Levels of Circulating MMCN-151, a Degradation Product of Mimecan, Reflect Pathological Extracellular Matrix Remodeling in Apolipoprotein E Knockout Mice

• Main Authors: N. Barascuk, E. Vassiliadis, Q. Zheng, Y. Wang, W. Wang, L. Larsen, L.M. Rasmussen, M.A. Karsdal
• Format: Article
• Language: English
• Published: SAGE Publishing 2011-01-01
• Series: Biomarker Insights
• Online Access: https://doi.org/10.4137/BMI.S7777

Aim Arterial extracellular matrix (ECM) remodeling by matrix metalloproteinases (MMPs) is one of the major hallmarks of atherosclerosis.
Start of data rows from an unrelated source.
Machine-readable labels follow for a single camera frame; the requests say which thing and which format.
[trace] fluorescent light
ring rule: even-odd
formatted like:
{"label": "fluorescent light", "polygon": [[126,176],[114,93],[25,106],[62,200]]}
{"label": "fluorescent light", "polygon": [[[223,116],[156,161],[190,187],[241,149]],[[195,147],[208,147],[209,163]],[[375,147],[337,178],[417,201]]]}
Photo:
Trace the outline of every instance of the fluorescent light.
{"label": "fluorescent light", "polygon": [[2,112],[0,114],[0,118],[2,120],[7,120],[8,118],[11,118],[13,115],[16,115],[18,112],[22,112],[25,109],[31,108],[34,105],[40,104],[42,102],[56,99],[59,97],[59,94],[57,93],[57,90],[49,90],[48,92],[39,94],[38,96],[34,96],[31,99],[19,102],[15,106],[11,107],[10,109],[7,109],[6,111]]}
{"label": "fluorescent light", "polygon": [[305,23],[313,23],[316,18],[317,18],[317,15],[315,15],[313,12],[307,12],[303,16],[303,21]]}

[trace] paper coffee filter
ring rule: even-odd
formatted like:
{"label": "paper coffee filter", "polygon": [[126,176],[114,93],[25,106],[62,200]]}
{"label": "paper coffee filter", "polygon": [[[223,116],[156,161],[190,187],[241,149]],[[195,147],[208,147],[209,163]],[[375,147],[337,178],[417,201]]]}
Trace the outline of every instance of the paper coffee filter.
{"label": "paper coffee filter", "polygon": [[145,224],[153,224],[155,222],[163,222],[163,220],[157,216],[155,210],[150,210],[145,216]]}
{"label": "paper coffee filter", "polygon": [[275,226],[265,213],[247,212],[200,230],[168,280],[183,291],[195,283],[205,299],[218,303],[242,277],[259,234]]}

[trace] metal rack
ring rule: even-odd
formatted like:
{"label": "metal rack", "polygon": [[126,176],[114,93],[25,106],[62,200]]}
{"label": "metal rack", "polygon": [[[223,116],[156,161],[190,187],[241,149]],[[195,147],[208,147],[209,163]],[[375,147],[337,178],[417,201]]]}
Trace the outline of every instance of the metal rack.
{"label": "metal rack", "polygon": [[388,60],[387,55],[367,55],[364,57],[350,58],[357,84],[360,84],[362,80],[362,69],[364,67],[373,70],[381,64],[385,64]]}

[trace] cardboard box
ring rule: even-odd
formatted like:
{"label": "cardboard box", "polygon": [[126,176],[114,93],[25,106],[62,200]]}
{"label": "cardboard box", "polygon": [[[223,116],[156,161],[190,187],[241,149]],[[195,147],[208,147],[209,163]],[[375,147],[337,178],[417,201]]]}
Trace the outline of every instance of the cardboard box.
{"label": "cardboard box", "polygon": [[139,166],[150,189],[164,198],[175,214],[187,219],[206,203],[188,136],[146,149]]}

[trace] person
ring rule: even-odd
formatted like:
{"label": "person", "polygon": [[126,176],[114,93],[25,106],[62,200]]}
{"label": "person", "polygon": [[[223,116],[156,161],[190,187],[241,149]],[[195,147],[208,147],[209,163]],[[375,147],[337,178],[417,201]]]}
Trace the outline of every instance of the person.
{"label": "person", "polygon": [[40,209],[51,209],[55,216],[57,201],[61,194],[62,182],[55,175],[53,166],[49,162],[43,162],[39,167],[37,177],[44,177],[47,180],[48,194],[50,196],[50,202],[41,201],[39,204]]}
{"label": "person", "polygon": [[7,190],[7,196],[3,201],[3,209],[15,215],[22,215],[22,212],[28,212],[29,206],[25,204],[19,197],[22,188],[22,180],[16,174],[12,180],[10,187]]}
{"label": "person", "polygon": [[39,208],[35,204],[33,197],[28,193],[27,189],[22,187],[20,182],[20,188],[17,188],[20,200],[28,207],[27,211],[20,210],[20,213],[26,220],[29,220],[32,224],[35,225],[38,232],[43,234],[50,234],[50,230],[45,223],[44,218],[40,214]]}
Mimecan, also known as osteoglycin has been implicated in the integrity of the ECM. This study assessed the validity of an enzyme-linked immunosorbent assay (ELISA) developed to measure a specific MMP12-derived fragment of mimecan, MMCN-151, in apolipoprotein-E knockout (ApoE-KO) mice. Methods and Results A mouse monoclonal antibody raised against MMCN-151 was used to develop a competitive ELISA. The assay was validated using samples from 20 ApoE-KO and 20 wild type [C57 BL/6] male mice fed a normal or high-fat diet (HFD) for up to 20 weeks. The technical reliability of the assay was established with intra-assay variability <2% and inter-assay variability < 10%. The lowest limit of quantification of MMCN-151 was 0.5 ng/ml. ApoE-KO mice fed a HFD for 20 weeks had four-fold increased circulating levels of MMCN-151 compared to baseline, whereas MMCN-151 levels in control mice on HFD increased two-fold compared with baseline. After 10 weeks of a HFD, a significant difference in MMCN-151 levels was observed between ApoE-KO and control mice ( P = 0.005) and became more significant at 20 weeks ( P = 0.002). Conclusions The newly developed assay is a reliable detector of MMCN-151 levels which ultimately may be useful indicators of arterial remodeling in patients affected by atherosclerotic disease.